以上のことから、組織ルーチンの要素の個人的記憶が手続的記憶として蓄積されていることがわかったのである。

(2)システムとしての組織ルーチンの持続性

 こうして、実験室実験でも組織ルーチンが出現し、しかもその組織ルーチンの要素の個人的記憶は手続的記憶として蓄積されていることが確認されたわけだが、ここで、組織ルーチンのもう一つの重要な側面についても明確にしておく必要がある。

 Simon (1991)は、Bavelasのコミュニケーション・ネットワークと呼ばれる社会心理学の実験を考えて、重要な思考実験を行っている。いまA1, A2, A3, A4, A5の5人からなる集団Wが車輪型、B1, B2, B3, B4, B5の5人からなる集団Cがサークル型のコミュニケーション・パターンで課業を行うことを徹底的に訓練された後で、すべてのコミュニケーション・チャネルを開放し、集団内の誰とでも直接コミュニケートできるようにする。

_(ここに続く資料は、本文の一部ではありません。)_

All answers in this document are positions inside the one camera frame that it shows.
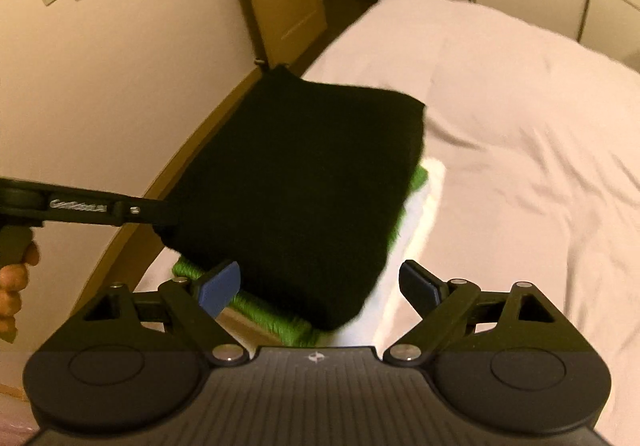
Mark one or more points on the black knit sweater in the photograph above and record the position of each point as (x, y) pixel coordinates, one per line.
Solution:
(300, 186)

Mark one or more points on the person's left hand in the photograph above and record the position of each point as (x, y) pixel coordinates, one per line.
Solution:
(11, 291)

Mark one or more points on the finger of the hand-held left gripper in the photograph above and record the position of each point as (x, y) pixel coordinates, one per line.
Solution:
(147, 215)

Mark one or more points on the folded white cloth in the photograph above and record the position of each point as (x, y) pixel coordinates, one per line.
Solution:
(427, 213)

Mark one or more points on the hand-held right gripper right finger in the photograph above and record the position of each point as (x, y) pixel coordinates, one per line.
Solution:
(420, 288)

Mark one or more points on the folded green cloth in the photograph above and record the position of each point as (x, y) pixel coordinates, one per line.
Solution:
(280, 322)

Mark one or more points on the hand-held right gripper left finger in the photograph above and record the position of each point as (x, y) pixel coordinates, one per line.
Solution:
(220, 288)

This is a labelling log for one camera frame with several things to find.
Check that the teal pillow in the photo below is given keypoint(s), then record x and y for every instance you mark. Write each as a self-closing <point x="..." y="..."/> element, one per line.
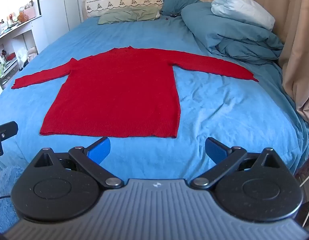
<point x="177" y="1"/>

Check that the beige curtain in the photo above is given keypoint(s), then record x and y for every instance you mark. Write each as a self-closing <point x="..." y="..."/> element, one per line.
<point x="299" y="42"/>

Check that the blue bed sheet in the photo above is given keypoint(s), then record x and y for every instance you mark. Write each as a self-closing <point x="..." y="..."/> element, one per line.
<point x="232" y="110"/>

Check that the red knit sweater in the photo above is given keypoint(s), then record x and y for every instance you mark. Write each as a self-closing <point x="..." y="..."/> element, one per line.
<point x="119" y="92"/>

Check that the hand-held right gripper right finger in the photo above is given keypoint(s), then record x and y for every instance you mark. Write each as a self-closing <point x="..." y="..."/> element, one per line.
<point x="214" y="151"/>

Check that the green pillow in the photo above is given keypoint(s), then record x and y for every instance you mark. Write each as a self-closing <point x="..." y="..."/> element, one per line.
<point x="127" y="15"/>

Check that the red box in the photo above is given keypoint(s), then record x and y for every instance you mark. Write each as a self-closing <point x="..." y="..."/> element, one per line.
<point x="11" y="56"/>

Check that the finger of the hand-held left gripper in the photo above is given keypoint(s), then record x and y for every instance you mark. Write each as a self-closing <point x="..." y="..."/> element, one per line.
<point x="7" y="129"/>

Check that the white shelf unit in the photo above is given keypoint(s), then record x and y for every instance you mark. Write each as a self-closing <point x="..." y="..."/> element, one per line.
<point x="22" y="37"/>

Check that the white pillow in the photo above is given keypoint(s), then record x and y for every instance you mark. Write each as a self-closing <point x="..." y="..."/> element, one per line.
<point x="242" y="8"/>

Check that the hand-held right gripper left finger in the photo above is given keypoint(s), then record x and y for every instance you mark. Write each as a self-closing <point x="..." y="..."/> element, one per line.
<point x="100" y="151"/>

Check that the blue fluffy rug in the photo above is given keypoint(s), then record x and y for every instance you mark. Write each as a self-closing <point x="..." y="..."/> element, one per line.
<point x="4" y="192"/>

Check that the pink box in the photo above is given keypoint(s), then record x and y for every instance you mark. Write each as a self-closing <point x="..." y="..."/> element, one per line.
<point x="30" y="12"/>

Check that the white plastic bottle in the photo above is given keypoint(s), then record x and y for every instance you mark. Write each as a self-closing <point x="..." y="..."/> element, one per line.
<point x="0" y="60"/>

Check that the orange stuffed toy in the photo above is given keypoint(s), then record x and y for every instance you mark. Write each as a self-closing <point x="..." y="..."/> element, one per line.
<point x="22" y="16"/>

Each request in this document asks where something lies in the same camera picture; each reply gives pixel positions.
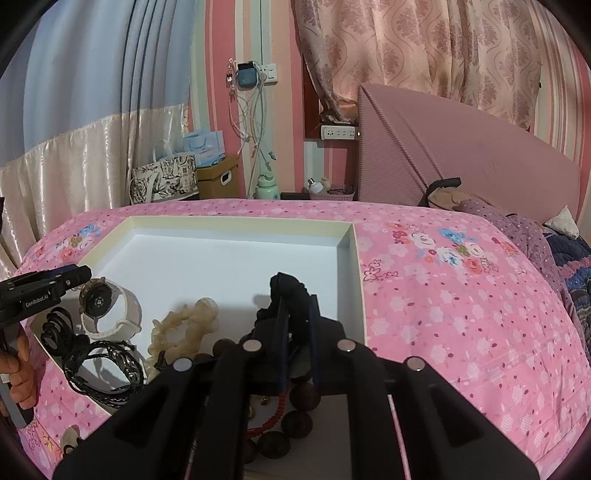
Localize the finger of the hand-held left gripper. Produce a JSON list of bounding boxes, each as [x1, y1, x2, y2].
[[44, 264, 93, 297]]

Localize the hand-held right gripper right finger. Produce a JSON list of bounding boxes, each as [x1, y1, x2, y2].
[[307, 298, 541, 480]]

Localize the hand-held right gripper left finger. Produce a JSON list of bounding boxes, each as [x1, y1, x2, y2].
[[52, 298, 291, 480]]

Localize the white strap wristwatch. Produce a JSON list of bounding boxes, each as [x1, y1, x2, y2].
[[78, 277, 143, 342]]

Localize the black scrunchie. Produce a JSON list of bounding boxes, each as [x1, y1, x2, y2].
[[254, 271, 319, 361]]

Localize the white shallow cardboard box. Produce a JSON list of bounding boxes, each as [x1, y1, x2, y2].
[[30, 215, 370, 480]]

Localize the brown wooden bead bracelet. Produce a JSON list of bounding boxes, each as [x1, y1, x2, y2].
[[194, 339, 324, 467]]

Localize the red string bracelet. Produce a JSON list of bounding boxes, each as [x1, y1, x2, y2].
[[245, 390, 289, 439]]

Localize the cream scrunchie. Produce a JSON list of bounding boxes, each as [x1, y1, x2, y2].
[[147, 298, 221, 381]]

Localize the black braided leather bracelet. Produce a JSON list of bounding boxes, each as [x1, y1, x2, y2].
[[41, 306, 145, 408]]

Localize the person's left hand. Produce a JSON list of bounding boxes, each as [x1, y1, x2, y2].
[[0, 323, 37, 416]]

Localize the black and white floral bag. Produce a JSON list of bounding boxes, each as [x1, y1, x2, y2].
[[130, 154, 198, 206]]

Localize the mint green bottle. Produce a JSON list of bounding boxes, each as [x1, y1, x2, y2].
[[255, 173, 280, 200]]

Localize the pink plastic basket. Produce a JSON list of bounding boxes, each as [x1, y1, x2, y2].
[[308, 187, 356, 201]]

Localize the pink floral bedsheet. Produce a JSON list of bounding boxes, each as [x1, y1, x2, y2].
[[11, 198, 591, 480]]

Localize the brown cardboard box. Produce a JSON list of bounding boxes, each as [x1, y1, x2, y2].
[[196, 157, 240, 200]]

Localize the blue and cream satin curtain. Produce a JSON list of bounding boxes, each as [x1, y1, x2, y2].
[[0, 0, 195, 278]]

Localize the beige cloth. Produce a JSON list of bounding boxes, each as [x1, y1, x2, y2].
[[427, 189, 481, 209]]

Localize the white power strip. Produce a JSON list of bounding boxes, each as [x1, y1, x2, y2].
[[321, 124, 360, 140]]

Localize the purple dotted pillow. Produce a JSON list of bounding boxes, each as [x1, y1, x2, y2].
[[457, 198, 561, 296]]

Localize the pink padded headboard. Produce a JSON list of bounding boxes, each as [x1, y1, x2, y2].
[[358, 83, 581, 232]]

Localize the dark blue blanket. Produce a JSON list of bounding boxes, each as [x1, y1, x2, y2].
[[542, 226, 591, 361]]

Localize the white cloth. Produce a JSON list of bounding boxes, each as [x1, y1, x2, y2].
[[544, 205, 580, 240]]

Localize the pink patterned curtain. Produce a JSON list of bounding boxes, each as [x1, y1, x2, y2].
[[295, 0, 542, 131]]

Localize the black strap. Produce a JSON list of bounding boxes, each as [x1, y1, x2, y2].
[[418, 178, 462, 206]]

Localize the white charging cables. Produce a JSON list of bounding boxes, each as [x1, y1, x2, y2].
[[226, 85, 279, 185]]

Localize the blue pouch on wall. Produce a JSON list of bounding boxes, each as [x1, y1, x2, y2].
[[237, 62, 259, 90]]

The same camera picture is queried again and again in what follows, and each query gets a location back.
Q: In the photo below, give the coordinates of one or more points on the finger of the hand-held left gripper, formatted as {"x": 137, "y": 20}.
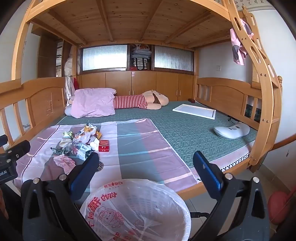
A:
{"x": 2, "y": 140}
{"x": 19, "y": 149}

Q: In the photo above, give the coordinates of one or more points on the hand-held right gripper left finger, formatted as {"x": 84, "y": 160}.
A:
{"x": 89, "y": 169}

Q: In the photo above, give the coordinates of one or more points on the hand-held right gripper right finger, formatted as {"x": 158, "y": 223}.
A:
{"x": 204, "y": 168}

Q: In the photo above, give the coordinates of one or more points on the red printed plastic bag liner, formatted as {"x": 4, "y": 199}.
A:
{"x": 104, "y": 208}

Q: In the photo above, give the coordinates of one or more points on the white waste basket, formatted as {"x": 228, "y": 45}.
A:
{"x": 161, "y": 208}

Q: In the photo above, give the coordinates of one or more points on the pink plastic bag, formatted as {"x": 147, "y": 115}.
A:
{"x": 64, "y": 163}

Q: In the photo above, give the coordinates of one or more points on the red cigarette box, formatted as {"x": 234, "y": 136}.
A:
{"x": 104, "y": 146}

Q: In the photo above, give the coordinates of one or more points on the clear plastic bag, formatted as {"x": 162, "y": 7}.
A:
{"x": 83, "y": 140}

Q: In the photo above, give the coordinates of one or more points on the dark crumpled wrapper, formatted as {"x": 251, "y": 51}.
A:
{"x": 57, "y": 151}

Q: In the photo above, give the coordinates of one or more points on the white striped sock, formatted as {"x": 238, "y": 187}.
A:
{"x": 64, "y": 141}

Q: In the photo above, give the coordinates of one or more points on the blue white wrapper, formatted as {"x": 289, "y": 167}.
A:
{"x": 79, "y": 133}

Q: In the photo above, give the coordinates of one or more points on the green patterned bed mat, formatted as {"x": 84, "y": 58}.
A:
{"x": 185, "y": 132}

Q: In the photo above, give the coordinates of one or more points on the small bottle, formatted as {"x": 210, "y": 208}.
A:
{"x": 87, "y": 127}

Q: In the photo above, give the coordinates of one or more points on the pink grey checked sheet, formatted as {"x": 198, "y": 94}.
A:
{"x": 138, "y": 150}

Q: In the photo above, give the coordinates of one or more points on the pink pillow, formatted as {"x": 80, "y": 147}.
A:
{"x": 92, "y": 102}

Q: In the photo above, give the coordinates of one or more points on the dark red cylinder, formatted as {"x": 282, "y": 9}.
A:
{"x": 191, "y": 100}

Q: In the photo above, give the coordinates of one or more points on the red striped plush toy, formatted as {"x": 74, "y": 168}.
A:
{"x": 129, "y": 102}

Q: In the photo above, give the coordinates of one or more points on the red round object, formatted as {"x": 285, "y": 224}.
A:
{"x": 278, "y": 207}

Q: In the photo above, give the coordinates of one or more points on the white bundled bedding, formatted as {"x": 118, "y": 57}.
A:
{"x": 71, "y": 67}

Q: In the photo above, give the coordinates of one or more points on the ribbed glass cabinet panel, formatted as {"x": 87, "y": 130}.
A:
{"x": 104, "y": 58}
{"x": 173, "y": 58}

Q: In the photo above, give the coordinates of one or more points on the wooden bed ladder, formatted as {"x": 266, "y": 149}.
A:
{"x": 266, "y": 69}

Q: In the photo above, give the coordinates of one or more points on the stack of stored bags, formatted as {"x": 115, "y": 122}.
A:
{"x": 140, "y": 58}

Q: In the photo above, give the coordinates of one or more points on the pink hanging garment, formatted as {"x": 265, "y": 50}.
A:
{"x": 238, "y": 46}

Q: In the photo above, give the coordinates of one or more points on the wooden bunk bed frame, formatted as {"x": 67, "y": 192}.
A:
{"x": 46, "y": 102}

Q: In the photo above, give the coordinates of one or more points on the white rectangular frame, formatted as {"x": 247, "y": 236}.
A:
{"x": 178, "y": 109}

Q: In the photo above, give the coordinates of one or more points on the white wall switch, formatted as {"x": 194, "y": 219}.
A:
{"x": 218, "y": 68}

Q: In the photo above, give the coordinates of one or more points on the wooden wall cabinet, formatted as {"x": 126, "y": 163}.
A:
{"x": 143, "y": 83}

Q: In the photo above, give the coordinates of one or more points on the calligraphy wall scroll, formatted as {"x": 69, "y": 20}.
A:
{"x": 252, "y": 3}

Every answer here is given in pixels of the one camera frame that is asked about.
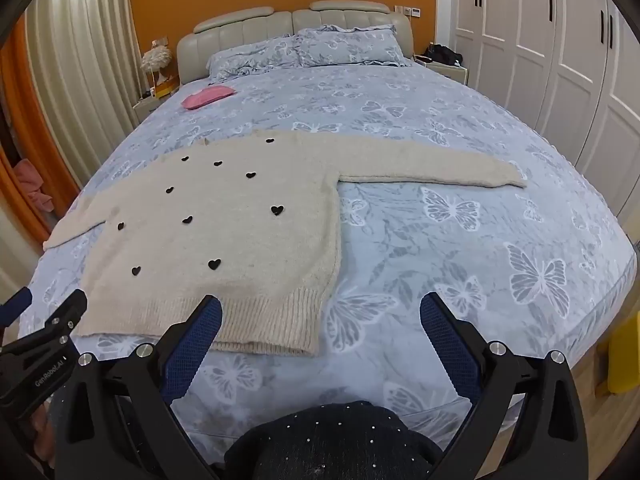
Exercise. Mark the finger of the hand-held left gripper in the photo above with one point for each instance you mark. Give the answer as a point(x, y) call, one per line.
point(14, 306)
point(50, 350)

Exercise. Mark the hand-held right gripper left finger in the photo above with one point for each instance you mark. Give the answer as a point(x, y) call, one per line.
point(194, 347)

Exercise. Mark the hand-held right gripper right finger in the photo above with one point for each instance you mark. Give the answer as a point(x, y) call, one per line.
point(450, 347)

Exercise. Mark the beige sweater with black hearts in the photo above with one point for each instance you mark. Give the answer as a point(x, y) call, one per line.
point(225, 260)

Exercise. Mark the pink hanging cloth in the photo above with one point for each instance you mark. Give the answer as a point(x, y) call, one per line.
point(34, 185)

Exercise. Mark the person's dark sparkly clothing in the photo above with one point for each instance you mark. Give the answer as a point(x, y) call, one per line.
point(330, 445)

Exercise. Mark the yellow stool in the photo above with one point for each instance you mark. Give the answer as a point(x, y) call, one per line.
point(625, 360)

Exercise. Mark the orange curtain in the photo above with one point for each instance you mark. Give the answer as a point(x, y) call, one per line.
point(20, 125)

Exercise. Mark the butterfly print duvet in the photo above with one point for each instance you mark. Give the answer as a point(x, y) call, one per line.
point(450, 135)

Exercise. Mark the white nightstand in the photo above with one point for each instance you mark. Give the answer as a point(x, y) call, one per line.
point(452, 73)
point(147, 107)

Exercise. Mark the pink folded cloth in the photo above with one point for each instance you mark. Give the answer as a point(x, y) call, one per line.
point(207, 97)

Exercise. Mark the beige curtain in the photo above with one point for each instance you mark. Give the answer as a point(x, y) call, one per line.
point(75, 60)

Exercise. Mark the white feather lamp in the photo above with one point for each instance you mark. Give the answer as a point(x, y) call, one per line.
point(155, 60)

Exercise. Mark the black bag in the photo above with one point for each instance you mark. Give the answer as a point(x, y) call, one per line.
point(442, 54)

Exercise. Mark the butterfly print pillow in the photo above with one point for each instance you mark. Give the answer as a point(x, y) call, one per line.
point(250, 57)
point(345, 45)

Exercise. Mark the beige padded bed headboard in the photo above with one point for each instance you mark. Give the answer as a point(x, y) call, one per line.
point(240, 30)

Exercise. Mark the white panelled wardrobe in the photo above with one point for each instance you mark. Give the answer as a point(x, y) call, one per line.
point(550, 35)

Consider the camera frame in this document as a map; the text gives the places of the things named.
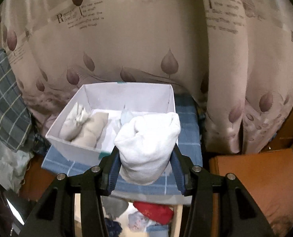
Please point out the blue checked cloth cover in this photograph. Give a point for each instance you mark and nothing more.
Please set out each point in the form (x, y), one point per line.
(188, 133)

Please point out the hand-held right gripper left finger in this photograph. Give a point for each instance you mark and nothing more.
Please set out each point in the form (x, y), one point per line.
(113, 170)

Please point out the pale grey banded underwear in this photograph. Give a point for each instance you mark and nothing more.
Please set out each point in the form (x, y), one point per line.
(125, 117)

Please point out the light grey underwear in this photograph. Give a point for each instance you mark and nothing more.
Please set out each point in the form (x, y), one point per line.
(72, 126)

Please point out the navy floral underwear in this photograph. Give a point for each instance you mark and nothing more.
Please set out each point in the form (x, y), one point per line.
(113, 228)

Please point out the white plastic bag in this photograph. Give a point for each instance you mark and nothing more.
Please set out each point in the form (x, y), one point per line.
(3, 167)

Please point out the white cardboard box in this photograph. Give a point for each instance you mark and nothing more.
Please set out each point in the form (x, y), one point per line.
(126, 96)

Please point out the leaf print curtain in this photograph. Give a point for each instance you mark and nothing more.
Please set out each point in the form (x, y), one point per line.
(136, 42)

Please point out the white sock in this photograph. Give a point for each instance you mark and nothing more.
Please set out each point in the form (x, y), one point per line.
(146, 148)

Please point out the red underwear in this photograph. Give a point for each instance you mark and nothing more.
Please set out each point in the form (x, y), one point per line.
(154, 212)

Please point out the light floral underwear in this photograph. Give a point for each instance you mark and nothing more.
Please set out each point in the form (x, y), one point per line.
(139, 222)

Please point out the brown wooden chair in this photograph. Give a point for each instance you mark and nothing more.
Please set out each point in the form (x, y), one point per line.
(255, 177)

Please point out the grey plaid cloth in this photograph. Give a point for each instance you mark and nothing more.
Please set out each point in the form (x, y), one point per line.
(3, 103)

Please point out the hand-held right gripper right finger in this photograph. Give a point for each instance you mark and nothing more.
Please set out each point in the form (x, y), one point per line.
(178, 172)

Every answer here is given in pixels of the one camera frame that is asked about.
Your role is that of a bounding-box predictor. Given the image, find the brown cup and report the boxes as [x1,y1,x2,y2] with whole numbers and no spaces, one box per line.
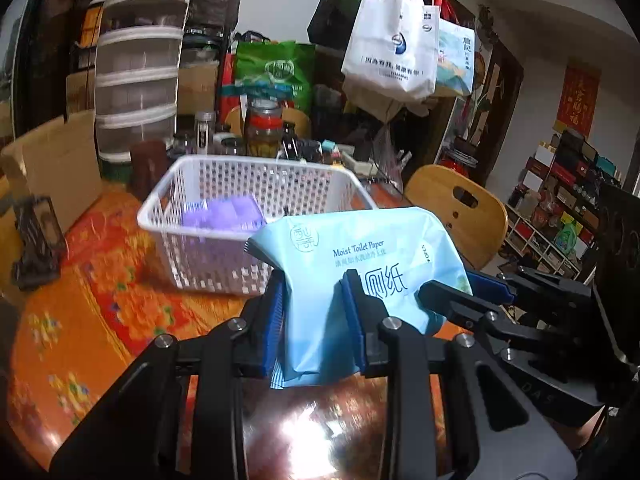
[131,140,169,201]

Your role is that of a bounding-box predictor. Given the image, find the light blue wet wipes pack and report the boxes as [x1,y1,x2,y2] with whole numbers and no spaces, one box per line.
[244,207,475,391]

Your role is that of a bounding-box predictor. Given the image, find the green shopping bag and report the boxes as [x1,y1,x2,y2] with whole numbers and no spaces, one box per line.
[235,40,317,111]

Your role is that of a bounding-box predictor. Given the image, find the red floral tablecloth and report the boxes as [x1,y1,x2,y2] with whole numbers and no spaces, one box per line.
[7,185,451,456]

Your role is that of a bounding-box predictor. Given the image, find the glass jar with red lid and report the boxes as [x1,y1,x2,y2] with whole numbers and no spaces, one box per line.
[245,100,283,158]

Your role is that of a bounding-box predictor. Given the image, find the person's right forearm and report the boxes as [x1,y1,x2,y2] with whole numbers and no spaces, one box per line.
[575,405,608,456]

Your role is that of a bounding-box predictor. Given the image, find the light blue printed tote bag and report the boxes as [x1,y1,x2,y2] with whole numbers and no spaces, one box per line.
[437,20,476,98]

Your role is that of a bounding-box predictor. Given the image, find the purple tissue pack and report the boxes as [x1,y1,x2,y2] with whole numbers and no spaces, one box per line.
[182,196,267,233]

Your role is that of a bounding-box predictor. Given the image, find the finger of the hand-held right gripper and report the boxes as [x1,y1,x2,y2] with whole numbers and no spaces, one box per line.
[419,281,546,361]
[467,267,596,332]

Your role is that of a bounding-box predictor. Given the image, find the red wall poster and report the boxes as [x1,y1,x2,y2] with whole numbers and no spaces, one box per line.
[554,62,601,136]

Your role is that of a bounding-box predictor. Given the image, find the black folding stand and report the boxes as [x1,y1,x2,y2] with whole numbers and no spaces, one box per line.
[12,196,68,291]

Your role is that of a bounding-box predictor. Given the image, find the black hanging bag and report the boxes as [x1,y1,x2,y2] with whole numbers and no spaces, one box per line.
[307,0,358,51]

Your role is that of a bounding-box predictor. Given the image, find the clear hanging plastic bag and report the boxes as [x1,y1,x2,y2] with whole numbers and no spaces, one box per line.
[372,125,403,191]

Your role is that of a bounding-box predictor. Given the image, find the open cardboard box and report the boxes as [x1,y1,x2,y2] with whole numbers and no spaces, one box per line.
[0,109,103,233]

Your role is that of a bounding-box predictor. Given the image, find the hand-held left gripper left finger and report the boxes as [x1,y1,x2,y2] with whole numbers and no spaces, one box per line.
[50,272,287,480]

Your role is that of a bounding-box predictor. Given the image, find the small cardboard box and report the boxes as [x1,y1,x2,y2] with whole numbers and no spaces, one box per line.
[177,62,221,116]

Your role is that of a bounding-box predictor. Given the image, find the storage shelf with boxes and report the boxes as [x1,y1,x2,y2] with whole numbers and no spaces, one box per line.
[502,130,631,281]

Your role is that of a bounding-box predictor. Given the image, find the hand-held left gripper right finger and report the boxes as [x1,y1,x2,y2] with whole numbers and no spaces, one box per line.
[340,270,586,480]

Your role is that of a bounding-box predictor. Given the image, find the stacked clear food cover tower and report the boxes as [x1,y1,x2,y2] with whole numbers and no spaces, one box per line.
[95,0,198,166]

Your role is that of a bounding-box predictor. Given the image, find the white tote bag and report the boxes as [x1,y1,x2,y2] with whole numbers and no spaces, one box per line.
[341,0,441,103]

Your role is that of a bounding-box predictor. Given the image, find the white perforated plastic basket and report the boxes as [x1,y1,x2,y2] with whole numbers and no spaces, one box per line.
[137,155,380,296]

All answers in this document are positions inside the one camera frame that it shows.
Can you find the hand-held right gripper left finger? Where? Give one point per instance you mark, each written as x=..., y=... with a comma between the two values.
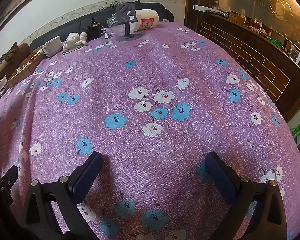
x=88, y=175

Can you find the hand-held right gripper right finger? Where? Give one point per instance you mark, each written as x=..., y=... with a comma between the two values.
x=220, y=175

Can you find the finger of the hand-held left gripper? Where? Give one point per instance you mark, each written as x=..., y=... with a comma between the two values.
x=8, y=178

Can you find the cardboard box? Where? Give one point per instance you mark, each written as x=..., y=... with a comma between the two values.
x=20, y=73

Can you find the purple floral tablecloth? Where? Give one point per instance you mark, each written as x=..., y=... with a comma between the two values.
x=140, y=67

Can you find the brown jacket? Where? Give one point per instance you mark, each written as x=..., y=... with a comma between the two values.
x=7, y=55

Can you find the thin booklet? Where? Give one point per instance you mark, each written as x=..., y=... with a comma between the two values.
x=71, y=50

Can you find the brick pattern wooden counter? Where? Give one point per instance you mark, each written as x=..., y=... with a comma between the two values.
x=260, y=55

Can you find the white cup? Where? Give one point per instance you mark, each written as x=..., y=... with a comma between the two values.
x=53, y=46

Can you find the small black box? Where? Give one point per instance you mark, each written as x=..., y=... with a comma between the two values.
x=92, y=31

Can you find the black leather sofa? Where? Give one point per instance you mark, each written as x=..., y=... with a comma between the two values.
x=72, y=25

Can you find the grey phone stand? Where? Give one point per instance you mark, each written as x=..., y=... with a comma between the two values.
x=126, y=11

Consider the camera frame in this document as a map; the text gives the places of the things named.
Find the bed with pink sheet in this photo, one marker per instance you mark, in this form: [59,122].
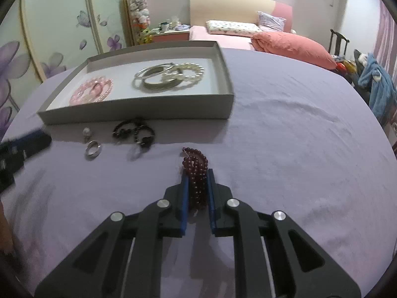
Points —
[217,37]

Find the floral sliding-door wardrobe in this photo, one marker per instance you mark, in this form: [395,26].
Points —
[52,21]

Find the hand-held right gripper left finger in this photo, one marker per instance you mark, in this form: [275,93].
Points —
[185,198]

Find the light blue cloth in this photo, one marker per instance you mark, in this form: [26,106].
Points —
[183,27]

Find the plush toy tower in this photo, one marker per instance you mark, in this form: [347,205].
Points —
[140,9]

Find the white patterned pillow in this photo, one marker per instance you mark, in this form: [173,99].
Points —
[232,27]

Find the folded orange quilt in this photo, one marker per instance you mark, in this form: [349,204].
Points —
[291,48]

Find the pink nightstand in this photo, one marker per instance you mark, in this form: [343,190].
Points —
[170,36]

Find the thin silver bangle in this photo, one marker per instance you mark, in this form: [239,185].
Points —
[138,75]

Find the grey cardboard tray box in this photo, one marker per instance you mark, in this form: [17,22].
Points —
[139,108]

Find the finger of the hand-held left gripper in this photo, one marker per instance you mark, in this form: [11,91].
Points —
[31,141]

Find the dark wooden chair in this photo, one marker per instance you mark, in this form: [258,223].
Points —
[338,42]

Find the blue fleece garment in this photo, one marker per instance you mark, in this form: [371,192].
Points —
[380,87]

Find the tissue box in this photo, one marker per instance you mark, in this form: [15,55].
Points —
[175,23]

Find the wide silver cuff bangle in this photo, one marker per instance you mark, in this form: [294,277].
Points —
[158,87]

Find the beige and pink headboard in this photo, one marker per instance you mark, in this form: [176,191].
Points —
[232,6]

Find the pink curtain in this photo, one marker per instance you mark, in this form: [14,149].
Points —
[386,37]

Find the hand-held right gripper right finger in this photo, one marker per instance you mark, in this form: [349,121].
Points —
[211,198]

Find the light purple pillow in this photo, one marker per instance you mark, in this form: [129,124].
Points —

しかし、もし、急いで課業を遂行しなくてはならないという十分なプレッシャーの下に置かれれば、集団W・集団Cはやはりそれぞれ車輪型・サークル型のコミュニケーション・パターンを使い続けそうである。何度かこうした試行をした後で、A1とB1を交換したとしよう。それでも、集団W・集団Cはやはりそれぞれ車輪型・サークル型のコミュニケーション・パターンを使い続けると予想できるだろう。この試行も何度か行った後で今度はA2とB2を交換、さらに……と、時間をかけて、結局は集団W・集団Cの最初のメンバーがすべて入れ替えられてしまったとしよう。それでも、集団W・集団Cはやはりそれぞれ車輪型・サークル型のコミュニケーション・パターンを使い続けると予想できるだろう。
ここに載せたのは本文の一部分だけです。